AIM OF THE TASK -
Omit every picture and write out the rest of the records exactly.

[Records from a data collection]
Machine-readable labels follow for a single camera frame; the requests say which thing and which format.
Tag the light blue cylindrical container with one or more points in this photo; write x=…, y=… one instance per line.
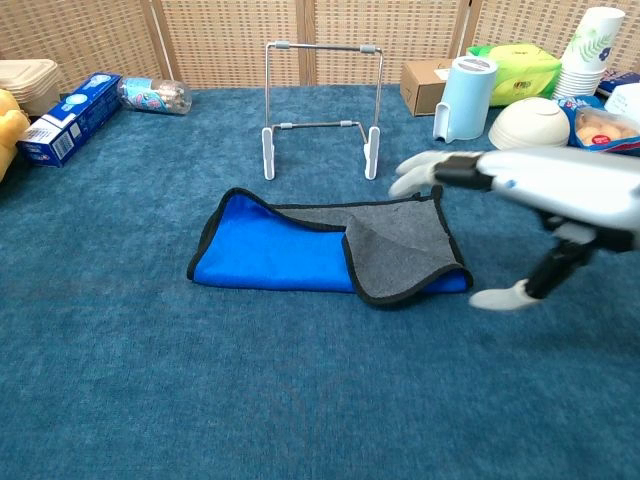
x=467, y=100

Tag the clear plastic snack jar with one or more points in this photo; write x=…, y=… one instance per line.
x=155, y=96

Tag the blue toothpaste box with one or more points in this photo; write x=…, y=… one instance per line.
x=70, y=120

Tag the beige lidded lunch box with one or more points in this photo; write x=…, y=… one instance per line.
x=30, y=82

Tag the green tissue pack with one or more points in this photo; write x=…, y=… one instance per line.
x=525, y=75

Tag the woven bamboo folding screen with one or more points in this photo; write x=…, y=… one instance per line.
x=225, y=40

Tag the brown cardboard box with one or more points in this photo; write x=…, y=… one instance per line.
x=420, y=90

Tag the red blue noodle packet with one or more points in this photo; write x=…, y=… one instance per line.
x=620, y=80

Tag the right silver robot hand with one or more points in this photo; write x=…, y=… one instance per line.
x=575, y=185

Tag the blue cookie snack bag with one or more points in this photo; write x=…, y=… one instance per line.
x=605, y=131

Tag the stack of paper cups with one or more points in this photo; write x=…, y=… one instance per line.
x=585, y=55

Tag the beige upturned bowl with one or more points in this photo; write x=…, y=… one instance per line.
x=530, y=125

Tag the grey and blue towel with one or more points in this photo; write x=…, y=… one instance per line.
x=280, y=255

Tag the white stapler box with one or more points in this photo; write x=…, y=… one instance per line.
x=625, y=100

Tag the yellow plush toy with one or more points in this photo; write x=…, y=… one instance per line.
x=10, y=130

ANSWER SPACE -
Machine-readable labels follow for a single camera frame; the requests say which thing and which format.
Tag the light blue cylindrical container with one or more points in this photo; write x=…, y=… one instance per line.
x=467, y=100

Tag the clear plastic snack jar with one or more points in this photo; write x=…, y=… one instance per line.
x=155, y=96

Tag the blue toothpaste box with one or more points in this photo; write x=…, y=… one instance per line.
x=70, y=120

Tag the beige lidded lunch box with one or more points in this photo; write x=…, y=… one instance per line.
x=30, y=82

Tag the green tissue pack with one or more points in this photo; write x=…, y=… one instance per line.
x=525, y=75

Tag the woven bamboo folding screen with one or more points in this photo; write x=…, y=… one instance per line.
x=225, y=40

Tag the brown cardboard box with one or more points in this photo; write x=…, y=… one instance per line.
x=420, y=90

Tag the red blue noodle packet with one or more points in this photo; write x=…, y=… one instance per line.
x=620, y=80

Tag the right silver robot hand with one or more points in this photo; write x=…, y=… one instance per line.
x=575, y=185

Tag the blue cookie snack bag with one or more points in this photo; write x=…, y=… one instance per line.
x=605, y=131

Tag the stack of paper cups with one or more points in this photo; write x=…, y=… one instance per line.
x=585, y=55

Tag the beige upturned bowl with one or more points in this photo; write x=…, y=… one instance per line.
x=530, y=125

Tag the grey and blue towel with one or more points in this photo; write x=…, y=… one instance per line.
x=280, y=255

Tag the white stapler box with one or more points in this photo; write x=…, y=… one instance per line.
x=625, y=100

Tag the yellow plush toy with one or more points in this photo; write x=…, y=… one instance per line.
x=10, y=130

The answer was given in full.